Tears began streaming down her cheeks, but the look of fury on her face lessened not even the slightest amount. “If you die,” she said slowly, “I will die.”

Math knew she was lying, but at the same time, she was also completely sincere.

“How dare you,” she whispered. “How dare you hold your life so cheap, when to me it is more precious than all the stars! You are the only thing that tethers me to this world, the only person I want to share every tomorrow with. And you will steal that from me for honor and loyalty to a nation and people who care nothing for you. I am the one who cares for you!”

Her eyes were bright and red, wet with tears, as she pushed him away. “Tell me when you return, or do not tell me at all.”

He had no idea how to respond to that.

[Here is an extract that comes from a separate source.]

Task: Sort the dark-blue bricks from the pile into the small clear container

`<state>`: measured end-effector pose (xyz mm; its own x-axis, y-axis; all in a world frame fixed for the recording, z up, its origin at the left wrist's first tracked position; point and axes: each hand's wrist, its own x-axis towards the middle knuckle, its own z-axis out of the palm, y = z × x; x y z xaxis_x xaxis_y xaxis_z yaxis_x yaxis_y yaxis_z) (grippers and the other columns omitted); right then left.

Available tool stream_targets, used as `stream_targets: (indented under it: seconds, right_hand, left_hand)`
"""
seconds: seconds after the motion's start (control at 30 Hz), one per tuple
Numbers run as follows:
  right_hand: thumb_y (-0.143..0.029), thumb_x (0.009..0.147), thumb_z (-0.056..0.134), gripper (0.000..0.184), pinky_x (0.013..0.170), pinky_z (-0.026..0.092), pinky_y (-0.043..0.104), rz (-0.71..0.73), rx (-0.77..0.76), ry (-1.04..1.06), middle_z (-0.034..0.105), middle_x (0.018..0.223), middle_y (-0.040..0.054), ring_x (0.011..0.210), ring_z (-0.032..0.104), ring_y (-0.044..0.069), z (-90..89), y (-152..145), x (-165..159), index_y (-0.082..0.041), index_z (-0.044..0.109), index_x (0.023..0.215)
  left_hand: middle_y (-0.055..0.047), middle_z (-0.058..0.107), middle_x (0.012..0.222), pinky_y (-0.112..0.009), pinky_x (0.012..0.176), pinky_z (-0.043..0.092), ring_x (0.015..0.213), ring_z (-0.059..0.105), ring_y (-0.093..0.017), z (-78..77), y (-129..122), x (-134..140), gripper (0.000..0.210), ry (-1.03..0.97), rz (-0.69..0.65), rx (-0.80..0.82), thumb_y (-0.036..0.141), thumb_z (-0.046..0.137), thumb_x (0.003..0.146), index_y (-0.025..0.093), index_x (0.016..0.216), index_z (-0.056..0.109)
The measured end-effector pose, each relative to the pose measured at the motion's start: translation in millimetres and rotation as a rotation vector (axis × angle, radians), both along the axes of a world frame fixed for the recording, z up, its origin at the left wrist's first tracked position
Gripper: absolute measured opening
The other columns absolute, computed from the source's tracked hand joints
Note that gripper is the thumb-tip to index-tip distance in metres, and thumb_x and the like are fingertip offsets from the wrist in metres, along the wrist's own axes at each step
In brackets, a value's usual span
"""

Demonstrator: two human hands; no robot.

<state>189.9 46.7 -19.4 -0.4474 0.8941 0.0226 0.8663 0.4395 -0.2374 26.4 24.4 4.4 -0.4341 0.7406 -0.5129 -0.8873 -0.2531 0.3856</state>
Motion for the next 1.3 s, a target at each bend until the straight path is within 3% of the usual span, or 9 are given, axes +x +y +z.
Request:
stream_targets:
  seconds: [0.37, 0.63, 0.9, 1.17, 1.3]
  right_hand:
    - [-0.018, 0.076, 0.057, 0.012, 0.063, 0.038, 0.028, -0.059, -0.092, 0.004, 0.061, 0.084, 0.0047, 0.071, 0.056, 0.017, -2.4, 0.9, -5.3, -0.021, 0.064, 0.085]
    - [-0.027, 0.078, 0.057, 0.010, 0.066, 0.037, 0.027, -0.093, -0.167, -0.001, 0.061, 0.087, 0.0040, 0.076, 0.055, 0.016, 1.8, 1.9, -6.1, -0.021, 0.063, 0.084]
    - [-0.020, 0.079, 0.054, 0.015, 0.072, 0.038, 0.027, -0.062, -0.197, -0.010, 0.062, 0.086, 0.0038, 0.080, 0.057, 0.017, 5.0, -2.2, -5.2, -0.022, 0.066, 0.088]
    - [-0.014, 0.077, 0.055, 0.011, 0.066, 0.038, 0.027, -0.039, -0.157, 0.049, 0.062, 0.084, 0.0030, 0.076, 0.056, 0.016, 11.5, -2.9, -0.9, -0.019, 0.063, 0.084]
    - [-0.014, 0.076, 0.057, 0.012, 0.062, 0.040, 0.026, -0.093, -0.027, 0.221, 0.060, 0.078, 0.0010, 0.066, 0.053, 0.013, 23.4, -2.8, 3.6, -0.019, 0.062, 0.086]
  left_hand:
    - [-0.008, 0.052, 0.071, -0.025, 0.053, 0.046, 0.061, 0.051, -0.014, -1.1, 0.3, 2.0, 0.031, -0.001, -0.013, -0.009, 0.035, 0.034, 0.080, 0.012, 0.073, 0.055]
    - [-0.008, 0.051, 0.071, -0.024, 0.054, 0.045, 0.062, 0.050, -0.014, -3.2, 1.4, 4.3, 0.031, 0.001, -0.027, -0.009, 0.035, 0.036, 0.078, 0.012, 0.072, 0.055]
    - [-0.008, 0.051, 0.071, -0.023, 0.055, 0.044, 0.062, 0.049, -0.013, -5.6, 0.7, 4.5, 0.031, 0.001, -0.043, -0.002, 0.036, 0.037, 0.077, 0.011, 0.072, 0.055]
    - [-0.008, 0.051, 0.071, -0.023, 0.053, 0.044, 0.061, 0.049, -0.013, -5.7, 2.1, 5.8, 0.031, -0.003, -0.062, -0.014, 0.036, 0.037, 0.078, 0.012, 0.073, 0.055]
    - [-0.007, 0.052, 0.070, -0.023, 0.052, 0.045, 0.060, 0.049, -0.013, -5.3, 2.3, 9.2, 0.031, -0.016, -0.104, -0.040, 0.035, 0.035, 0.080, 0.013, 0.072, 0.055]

He didn’t want to go, and yet he was going, anyway. Math saw the tears on her face and silently agreed with her earlier assessment.

He was a fool.

Since he didn’t have the words, he kissed her.

Math felt her arms wrap around his neck as she kissed him back—slow and sweet and more than a little despairing. He tasted salt from her tears before she furiously backed away from him to wipe her eyes.

She began searching their surroundings, as though looking for something. She pointed toward a high wrought-iron fence in the distance. “What lies beyond that?”

“I’m not sure,” Math answered honestly. “I don’t know Bashan very well, and we didn’t pass this way when we came to the cenobium. It’s a park? There’s a lot of parks in this city.”

“’Twill suffice,” she growled before taking his hand and pulling him after her. She walked at a surprisingly fast pace.

They quickly reached their destination, which was mostly dark because none of the gas lamps elsewhere were present here. The gate was closed and locked.

“What are we doing here?” Math asked her.

“I didn’t really find the idea of making love with you in the middle of an alley especially appealing, to be honest.”

Math’s mouth dried up. Then he started examining the gate with renewed motivation. “Oh, I’d have done it for you,” he admitted. “In the middle of the day, on a crowded street if that was what you wanted…” He eyed the lock—he could break it, sure, but not without half the city noticing.

“You still have enough magic to shift, right?” he asked her.

She responded by doing so, appearing on the other side of the wrought-iron fence.

“Perfect.” He followed her and then they were kissing again.

Kai began tugging them down to the ground through the simple tactic of grabbing his coat and letting herself fall, then gave a startled gasp and laughed when he caught her and swung her up into his arms. “Hold on there,” he said.

“Let’s get a little farther away from the street.

There’s some shadows over there that might be a building—”

Math began laughing as he realized what he was looking at.

Kai glanced around, searching for the source of the humor. “I don’t understand,” she said, looking up at him.

“It’s not a park,” he said, shaking his head. “This is a cemetery.”